[Records from a data source]
=== Begin Enclosure ===

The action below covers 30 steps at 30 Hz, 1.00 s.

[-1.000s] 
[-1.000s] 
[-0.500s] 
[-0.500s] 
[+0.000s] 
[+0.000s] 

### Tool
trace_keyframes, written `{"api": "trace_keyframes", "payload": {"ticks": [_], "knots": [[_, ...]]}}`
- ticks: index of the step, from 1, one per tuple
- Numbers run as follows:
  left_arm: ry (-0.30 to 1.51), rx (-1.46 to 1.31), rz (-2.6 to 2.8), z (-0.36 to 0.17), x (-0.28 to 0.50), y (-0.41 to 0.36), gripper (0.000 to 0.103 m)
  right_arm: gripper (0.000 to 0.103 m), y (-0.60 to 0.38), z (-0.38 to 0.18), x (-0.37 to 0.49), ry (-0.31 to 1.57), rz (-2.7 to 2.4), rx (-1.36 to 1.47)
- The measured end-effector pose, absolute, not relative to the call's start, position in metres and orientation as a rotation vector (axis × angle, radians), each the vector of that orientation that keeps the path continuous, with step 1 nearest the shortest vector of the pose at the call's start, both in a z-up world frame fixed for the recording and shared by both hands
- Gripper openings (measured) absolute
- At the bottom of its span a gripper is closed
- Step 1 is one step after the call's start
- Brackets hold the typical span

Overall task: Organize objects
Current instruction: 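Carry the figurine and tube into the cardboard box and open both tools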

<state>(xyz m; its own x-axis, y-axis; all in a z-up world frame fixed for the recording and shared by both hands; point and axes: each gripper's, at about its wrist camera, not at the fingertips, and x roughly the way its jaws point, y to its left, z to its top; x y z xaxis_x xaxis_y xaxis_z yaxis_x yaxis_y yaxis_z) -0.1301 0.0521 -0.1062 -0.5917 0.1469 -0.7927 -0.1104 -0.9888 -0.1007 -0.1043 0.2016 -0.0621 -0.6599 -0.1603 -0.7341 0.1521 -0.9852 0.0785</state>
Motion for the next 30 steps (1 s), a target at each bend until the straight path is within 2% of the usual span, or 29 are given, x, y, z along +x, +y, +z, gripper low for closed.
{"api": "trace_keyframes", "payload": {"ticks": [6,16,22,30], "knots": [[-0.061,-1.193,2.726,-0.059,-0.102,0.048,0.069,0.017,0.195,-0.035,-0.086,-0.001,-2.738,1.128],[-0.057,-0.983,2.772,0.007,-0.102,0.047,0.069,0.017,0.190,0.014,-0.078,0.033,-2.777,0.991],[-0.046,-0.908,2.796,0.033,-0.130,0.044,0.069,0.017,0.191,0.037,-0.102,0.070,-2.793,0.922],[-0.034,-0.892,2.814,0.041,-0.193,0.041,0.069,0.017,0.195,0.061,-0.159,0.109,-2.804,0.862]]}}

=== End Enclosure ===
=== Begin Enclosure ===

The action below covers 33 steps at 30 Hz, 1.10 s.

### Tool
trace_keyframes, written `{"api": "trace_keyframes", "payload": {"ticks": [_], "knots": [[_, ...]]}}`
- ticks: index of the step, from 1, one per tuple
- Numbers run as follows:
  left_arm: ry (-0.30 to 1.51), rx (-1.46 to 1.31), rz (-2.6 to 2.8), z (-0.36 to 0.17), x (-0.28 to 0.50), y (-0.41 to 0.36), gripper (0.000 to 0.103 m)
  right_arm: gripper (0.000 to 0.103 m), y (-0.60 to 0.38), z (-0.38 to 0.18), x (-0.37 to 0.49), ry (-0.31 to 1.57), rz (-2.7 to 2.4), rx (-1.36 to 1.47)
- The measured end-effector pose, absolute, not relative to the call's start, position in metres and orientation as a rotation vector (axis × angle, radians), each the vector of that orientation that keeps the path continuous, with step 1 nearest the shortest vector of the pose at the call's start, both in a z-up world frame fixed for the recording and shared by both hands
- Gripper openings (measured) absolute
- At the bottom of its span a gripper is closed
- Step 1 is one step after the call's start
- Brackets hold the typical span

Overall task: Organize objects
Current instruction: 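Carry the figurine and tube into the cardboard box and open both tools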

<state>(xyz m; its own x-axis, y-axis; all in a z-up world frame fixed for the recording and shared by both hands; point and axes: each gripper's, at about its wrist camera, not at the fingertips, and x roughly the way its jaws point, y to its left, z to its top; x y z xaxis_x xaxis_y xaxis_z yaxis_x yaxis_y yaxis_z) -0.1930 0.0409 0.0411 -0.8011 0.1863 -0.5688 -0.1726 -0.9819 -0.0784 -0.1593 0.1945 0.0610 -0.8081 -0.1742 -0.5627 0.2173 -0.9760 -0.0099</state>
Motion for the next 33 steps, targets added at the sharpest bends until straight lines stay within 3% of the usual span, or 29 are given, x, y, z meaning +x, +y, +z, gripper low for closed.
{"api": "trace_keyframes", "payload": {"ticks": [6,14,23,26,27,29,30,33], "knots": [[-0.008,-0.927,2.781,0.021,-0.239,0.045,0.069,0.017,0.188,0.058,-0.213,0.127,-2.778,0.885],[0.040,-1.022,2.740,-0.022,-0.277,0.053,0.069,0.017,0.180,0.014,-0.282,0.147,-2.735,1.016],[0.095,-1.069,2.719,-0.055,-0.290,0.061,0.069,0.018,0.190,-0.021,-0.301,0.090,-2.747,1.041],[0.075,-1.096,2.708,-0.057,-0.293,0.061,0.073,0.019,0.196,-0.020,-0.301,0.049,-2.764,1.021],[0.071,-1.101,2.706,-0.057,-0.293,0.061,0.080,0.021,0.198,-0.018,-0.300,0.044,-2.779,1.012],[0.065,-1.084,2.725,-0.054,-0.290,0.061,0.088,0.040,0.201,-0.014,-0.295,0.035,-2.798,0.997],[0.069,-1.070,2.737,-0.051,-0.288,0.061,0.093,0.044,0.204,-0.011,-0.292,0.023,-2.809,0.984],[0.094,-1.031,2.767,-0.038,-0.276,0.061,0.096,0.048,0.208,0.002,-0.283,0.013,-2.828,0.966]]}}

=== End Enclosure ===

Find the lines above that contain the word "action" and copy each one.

**Your solution**
The action below covers 30 steps at 30 Hz, 1.00 s.
The action below covers 33 steps at 30 Hz, 1.10 s.

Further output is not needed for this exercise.